Data shown =
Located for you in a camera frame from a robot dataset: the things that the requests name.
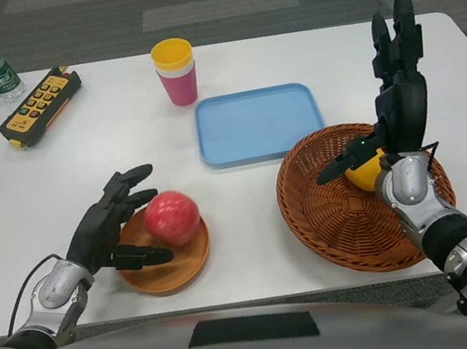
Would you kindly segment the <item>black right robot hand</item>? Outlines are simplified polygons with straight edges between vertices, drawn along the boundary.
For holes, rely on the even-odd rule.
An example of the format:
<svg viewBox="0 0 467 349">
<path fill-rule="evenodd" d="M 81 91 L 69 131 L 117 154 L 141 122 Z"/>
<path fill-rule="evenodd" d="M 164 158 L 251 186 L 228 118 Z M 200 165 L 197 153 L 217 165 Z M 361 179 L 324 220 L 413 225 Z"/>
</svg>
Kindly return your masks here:
<svg viewBox="0 0 467 349">
<path fill-rule="evenodd" d="M 428 115 L 427 83 L 417 69 L 423 56 L 422 25 L 415 22 L 412 0 L 395 0 L 393 4 L 393 37 L 378 12 L 371 25 L 376 52 L 373 73 L 382 82 L 375 100 L 378 120 L 369 135 L 353 139 L 322 170 L 317 184 L 325 185 L 345 171 L 359 168 L 379 149 L 398 154 L 422 147 Z"/>
</svg>

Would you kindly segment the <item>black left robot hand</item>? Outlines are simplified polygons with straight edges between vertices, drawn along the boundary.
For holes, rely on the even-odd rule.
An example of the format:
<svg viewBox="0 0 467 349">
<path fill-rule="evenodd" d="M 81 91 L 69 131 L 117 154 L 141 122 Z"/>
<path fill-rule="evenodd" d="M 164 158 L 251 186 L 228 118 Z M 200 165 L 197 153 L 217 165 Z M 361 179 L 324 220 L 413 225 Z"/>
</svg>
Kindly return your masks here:
<svg viewBox="0 0 467 349">
<path fill-rule="evenodd" d="M 139 182 L 152 174 L 151 164 L 134 167 L 126 173 L 116 172 L 103 188 L 98 202 L 87 209 L 70 242 L 68 261 L 96 274 L 101 268 L 119 271 L 141 271 L 147 266 L 166 264 L 173 260 L 169 249 L 120 244 L 121 226 L 158 195 L 149 189 L 132 194 Z"/>
</svg>

About this exercise = Each line of the listing above belongs in the answer exactly as written; the pictures do not.

Response to this task =
Located for you in a camera frame from a robot dataset: the things that the requests name.
Would you kindly segment the <item>black right robot hand</item>? Outlines are simplified polygons with straight edges between vertices, drawn along the boundary.
For holes, rely on the even-odd rule.
An example of the format:
<svg viewBox="0 0 467 349">
<path fill-rule="evenodd" d="M 81 91 L 69 131 L 117 154 L 141 122 Z"/>
<path fill-rule="evenodd" d="M 164 158 L 251 186 L 228 118 Z M 200 165 L 197 153 L 217 165 Z M 361 179 L 324 220 L 413 225 Z"/>
</svg>
Kindly return your masks here:
<svg viewBox="0 0 467 349">
<path fill-rule="evenodd" d="M 428 115 L 427 83 L 417 69 L 423 56 L 422 25 L 415 22 L 412 0 L 395 0 L 393 4 L 393 37 L 378 12 L 371 25 L 376 52 L 373 73 L 382 82 L 375 100 L 378 120 L 369 135 L 353 139 L 322 170 L 317 184 L 325 185 L 345 171 L 359 168 L 379 149 L 398 154 L 422 147 Z"/>
</svg>

Would you kindly segment the <item>black left robot hand</item>? Outlines are simplified polygons with straight edges between vertices, drawn along the boundary.
For holes, rely on the even-odd rule.
An example of the format:
<svg viewBox="0 0 467 349">
<path fill-rule="evenodd" d="M 81 91 L 69 131 L 117 154 L 141 122 Z"/>
<path fill-rule="evenodd" d="M 164 158 L 251 186 L 228 118 Z M 200 165 L 197 153 L 217 165 Z M 361 179 L 324 220 L 413 225 Z"/>
</svg>
Kindly return your masks here:
<svg viewBox="0 0 467 349">
<path fill-rule="evenodd" d="M 139 182 L 152 174 L 151 164 L 134 167 L 126 173 L 116 172 L 103 188 L 98 202 L 87 209 L 70 242 L 68 261 L 96 274 L 101 268 L 119 271 L 141 271 L 147 266 L 166 264 L 173 260 L 169 249 L 120 244 L 121 226 L 158 195 L 149 189 L 132 194 Z"/>
</svg>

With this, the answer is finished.